The lines to copy are those holding the string "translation" in the entries below.

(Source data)
******************************

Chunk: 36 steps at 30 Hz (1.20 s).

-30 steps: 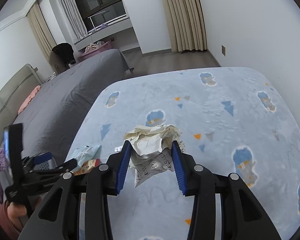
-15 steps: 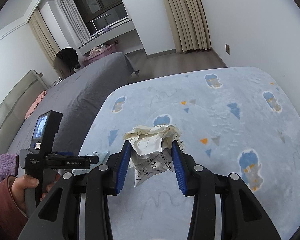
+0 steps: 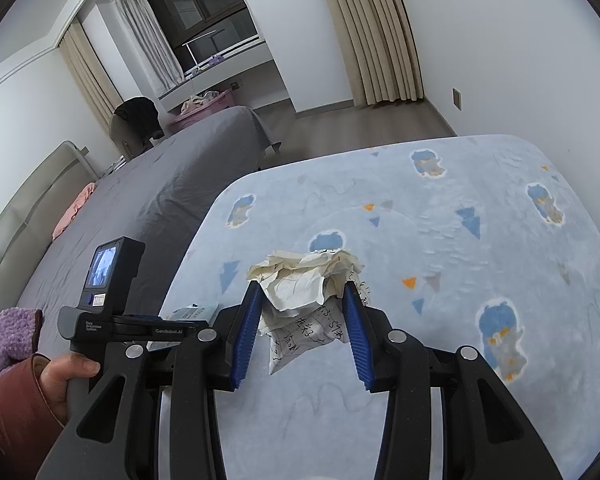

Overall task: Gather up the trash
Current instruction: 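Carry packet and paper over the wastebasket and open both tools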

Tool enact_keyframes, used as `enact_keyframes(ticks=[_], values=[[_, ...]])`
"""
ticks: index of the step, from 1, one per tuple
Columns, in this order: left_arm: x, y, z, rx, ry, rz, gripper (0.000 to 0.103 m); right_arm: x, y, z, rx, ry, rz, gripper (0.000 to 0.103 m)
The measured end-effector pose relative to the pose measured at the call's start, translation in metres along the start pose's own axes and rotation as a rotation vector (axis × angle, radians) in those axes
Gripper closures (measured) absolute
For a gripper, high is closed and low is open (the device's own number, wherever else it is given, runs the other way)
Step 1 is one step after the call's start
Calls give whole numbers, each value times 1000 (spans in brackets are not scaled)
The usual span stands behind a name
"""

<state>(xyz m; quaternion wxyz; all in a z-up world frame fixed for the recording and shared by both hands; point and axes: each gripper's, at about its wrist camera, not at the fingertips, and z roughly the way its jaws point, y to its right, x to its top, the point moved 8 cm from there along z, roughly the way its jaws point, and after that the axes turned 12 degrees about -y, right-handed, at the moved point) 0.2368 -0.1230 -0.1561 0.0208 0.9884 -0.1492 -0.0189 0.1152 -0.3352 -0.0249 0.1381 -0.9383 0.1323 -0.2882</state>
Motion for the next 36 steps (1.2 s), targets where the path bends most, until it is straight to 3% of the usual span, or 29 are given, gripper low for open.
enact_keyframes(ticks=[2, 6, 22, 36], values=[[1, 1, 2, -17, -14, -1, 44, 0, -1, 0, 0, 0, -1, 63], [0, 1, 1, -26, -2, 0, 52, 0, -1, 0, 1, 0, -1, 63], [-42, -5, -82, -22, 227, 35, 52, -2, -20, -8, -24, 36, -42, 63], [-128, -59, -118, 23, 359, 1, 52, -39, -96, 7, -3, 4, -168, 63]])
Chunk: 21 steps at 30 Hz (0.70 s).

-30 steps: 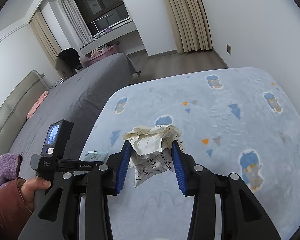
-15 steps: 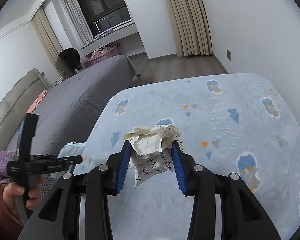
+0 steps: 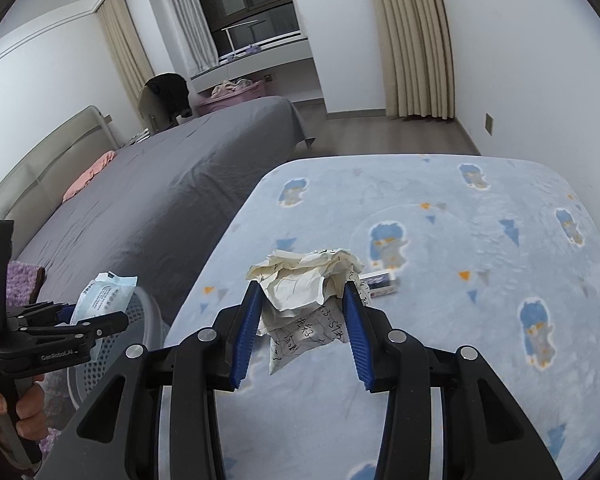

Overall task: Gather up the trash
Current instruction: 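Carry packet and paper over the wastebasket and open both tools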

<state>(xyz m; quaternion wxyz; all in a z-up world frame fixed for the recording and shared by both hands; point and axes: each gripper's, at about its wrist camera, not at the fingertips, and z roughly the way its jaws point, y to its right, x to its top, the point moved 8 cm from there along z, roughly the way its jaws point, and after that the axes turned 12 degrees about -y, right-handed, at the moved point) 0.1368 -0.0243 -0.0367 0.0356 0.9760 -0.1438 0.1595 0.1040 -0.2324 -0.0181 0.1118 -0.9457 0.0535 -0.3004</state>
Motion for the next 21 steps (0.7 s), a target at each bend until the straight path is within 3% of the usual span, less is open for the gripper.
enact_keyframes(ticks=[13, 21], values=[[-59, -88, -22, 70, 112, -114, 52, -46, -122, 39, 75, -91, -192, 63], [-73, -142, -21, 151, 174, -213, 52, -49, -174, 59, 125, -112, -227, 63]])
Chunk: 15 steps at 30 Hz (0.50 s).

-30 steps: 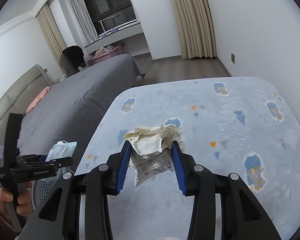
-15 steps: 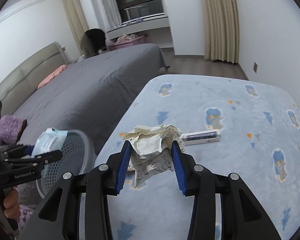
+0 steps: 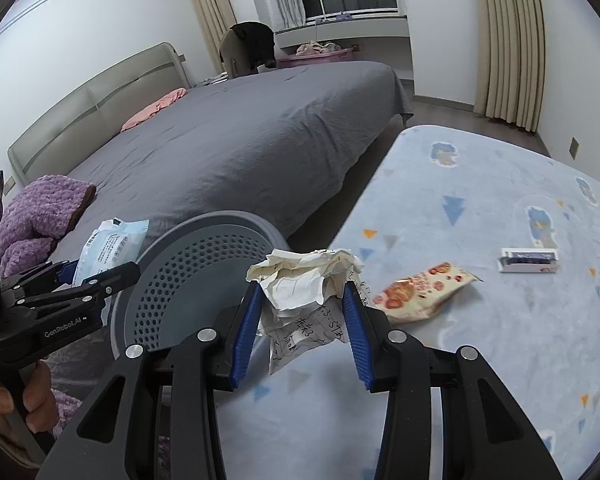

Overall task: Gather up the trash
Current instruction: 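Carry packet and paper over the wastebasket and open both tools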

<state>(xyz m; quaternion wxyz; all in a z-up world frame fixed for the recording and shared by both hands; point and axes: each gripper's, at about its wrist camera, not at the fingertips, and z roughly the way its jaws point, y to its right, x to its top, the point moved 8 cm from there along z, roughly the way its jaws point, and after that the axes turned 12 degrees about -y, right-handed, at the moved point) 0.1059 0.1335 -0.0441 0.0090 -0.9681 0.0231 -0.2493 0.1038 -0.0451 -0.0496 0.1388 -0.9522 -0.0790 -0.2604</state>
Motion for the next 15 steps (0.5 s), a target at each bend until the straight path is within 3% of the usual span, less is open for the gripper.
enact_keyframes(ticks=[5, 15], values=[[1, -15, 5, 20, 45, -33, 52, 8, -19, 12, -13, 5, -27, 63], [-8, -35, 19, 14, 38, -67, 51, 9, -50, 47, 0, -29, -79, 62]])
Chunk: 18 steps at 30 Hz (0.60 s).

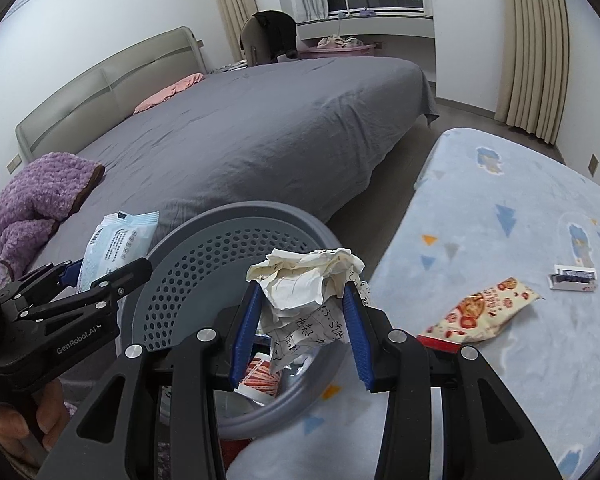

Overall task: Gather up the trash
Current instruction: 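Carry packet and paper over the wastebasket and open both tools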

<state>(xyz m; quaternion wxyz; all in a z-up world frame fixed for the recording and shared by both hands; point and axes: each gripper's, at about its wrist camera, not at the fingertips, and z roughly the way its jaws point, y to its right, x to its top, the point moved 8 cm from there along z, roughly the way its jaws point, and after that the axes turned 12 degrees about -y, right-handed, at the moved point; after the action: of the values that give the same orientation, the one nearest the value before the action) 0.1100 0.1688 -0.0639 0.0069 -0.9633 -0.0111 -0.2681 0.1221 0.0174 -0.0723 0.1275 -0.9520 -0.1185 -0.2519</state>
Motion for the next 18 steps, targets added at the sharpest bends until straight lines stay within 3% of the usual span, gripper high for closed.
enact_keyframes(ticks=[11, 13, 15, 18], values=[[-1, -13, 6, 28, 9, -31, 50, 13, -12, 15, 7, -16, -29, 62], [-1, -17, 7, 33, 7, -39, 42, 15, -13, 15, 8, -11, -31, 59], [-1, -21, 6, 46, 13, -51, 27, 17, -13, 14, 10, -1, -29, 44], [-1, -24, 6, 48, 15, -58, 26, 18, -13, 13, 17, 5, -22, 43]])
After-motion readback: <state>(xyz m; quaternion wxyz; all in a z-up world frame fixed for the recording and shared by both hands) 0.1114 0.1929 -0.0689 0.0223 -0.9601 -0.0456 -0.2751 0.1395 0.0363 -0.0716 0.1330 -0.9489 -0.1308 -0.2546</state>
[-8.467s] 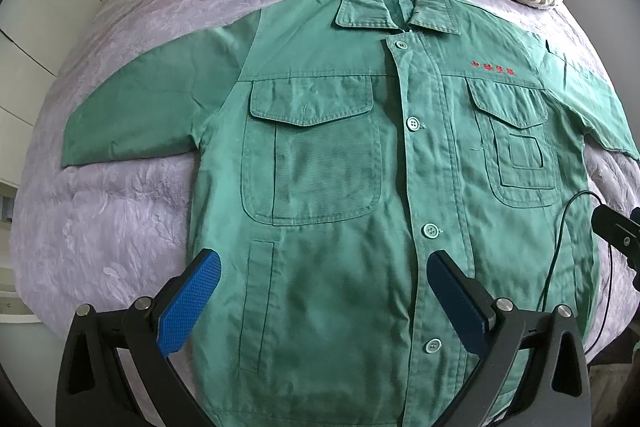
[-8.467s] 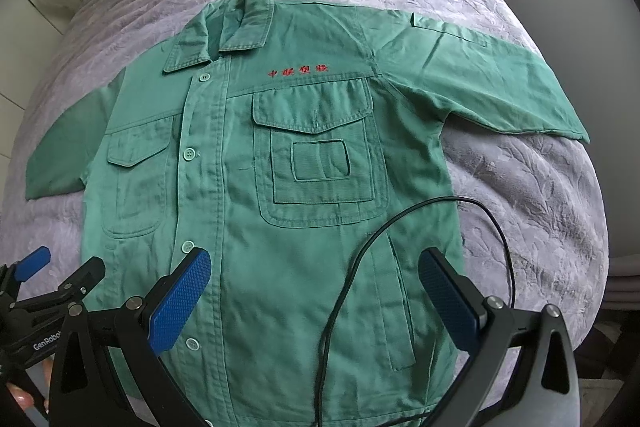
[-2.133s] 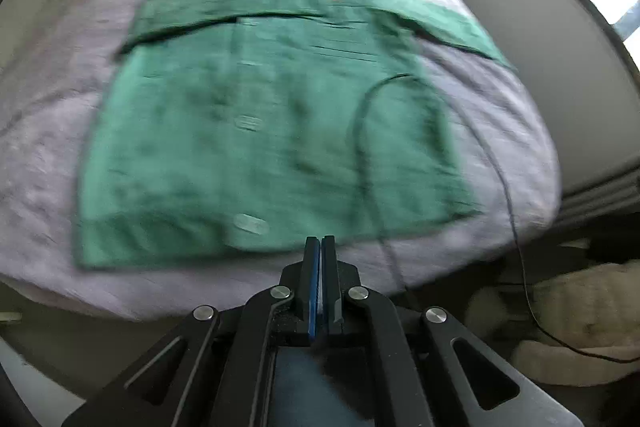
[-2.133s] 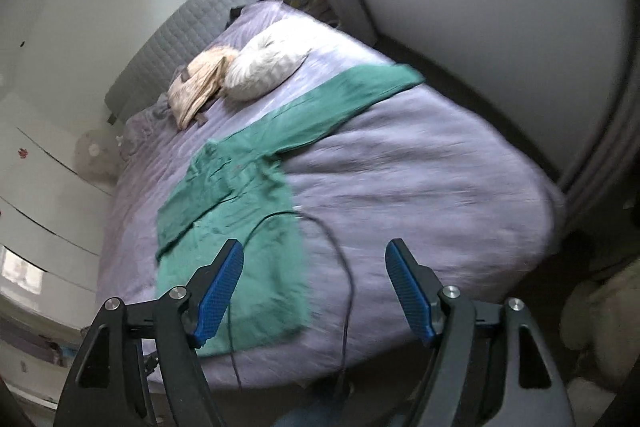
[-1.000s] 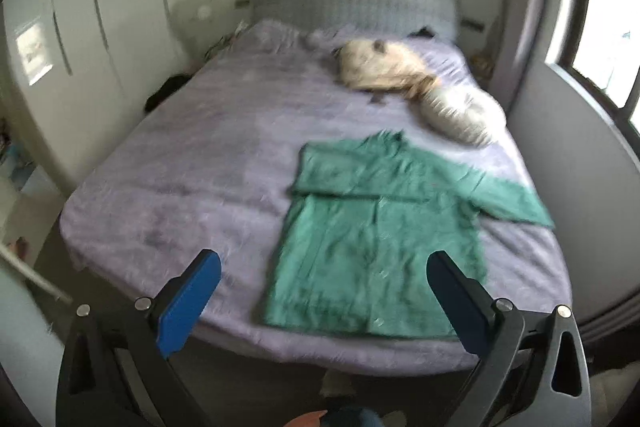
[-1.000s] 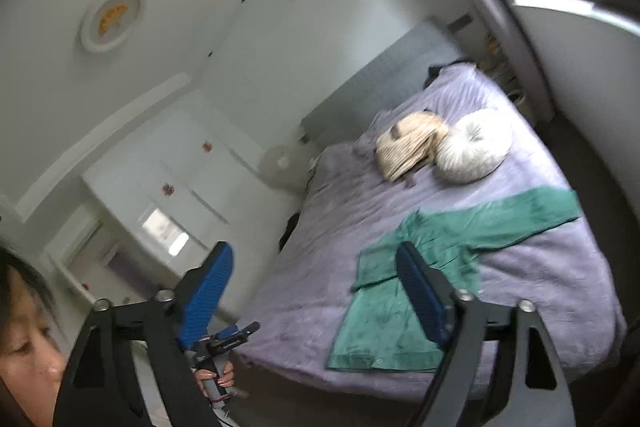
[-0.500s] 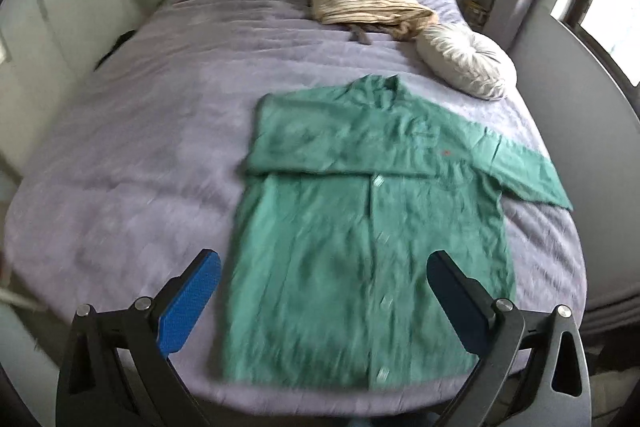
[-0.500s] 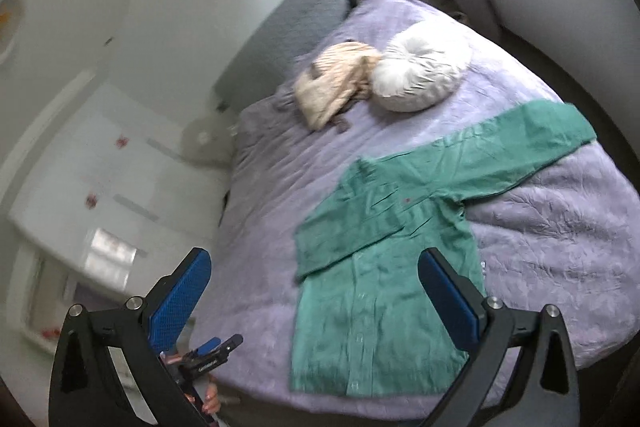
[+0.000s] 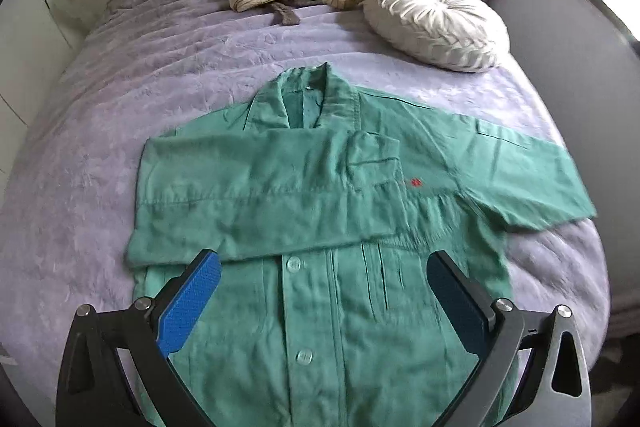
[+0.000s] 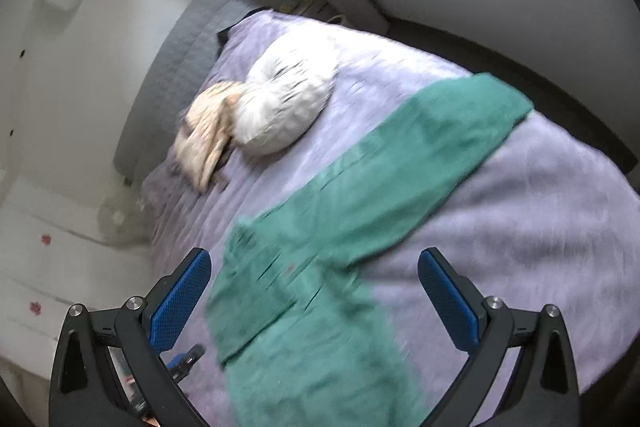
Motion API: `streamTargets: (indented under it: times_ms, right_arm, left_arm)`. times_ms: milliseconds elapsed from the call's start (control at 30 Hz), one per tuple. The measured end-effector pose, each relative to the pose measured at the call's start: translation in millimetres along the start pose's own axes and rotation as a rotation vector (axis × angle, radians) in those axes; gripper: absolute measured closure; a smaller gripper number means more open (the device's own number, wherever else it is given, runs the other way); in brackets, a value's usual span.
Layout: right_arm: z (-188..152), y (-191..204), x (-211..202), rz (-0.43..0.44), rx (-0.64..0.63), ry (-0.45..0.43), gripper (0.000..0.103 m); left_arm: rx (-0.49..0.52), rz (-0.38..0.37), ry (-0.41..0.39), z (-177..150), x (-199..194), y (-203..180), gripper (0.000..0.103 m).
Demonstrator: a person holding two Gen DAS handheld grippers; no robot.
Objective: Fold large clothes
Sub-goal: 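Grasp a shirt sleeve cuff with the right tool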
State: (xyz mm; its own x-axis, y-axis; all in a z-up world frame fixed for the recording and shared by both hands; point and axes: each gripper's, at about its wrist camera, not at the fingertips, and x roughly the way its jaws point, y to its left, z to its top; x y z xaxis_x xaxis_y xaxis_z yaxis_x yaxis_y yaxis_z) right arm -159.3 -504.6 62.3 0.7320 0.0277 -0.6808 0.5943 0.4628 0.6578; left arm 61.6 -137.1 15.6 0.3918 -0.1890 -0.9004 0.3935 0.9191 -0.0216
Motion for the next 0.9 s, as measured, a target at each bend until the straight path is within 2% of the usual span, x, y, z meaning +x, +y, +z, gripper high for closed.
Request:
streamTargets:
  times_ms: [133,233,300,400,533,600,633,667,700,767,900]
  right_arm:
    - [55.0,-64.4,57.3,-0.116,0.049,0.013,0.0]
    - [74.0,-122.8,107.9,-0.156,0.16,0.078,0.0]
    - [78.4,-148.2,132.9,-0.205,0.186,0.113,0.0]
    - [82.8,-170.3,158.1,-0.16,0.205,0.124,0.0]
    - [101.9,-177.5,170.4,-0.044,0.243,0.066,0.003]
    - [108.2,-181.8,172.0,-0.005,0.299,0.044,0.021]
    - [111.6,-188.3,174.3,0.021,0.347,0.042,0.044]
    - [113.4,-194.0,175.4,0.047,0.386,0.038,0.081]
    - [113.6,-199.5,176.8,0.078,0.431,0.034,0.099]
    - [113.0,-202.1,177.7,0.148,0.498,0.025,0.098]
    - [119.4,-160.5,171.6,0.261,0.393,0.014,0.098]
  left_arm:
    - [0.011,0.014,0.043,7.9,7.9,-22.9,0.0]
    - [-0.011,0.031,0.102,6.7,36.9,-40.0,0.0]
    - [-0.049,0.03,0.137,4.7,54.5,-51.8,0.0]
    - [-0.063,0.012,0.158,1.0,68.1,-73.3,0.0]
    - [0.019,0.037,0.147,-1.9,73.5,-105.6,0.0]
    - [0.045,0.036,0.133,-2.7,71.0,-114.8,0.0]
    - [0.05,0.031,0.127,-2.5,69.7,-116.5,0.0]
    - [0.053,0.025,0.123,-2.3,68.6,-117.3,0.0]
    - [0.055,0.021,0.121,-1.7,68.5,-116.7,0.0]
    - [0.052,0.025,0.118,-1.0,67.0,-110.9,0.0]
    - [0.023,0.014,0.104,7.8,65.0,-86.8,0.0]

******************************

Your solution:
The measured end-effector pose relative to the pose measured at the call's start, translation in metres along the start pose's own axes and rotation as a rotation vector (axis × angle, radians) in those axes
Motion API: `streamTargets: (indented under it: times_ms, right_arm, left_arm)`. times_ms: milliseconds elapsed from the call's start (control at 30 Hz), one per tuple. The measured end-effector pose, each relative to the pose measured at the call's start: translation in millimetres along the start pose's own axes and rotation as a rotation vector (axis × angle, radians) in those axes; gripper: absolute measured closure; a smaller gripper number means more open (the device's own number, wherever else it is given, runs the other way); in brackets, a value's usual span.

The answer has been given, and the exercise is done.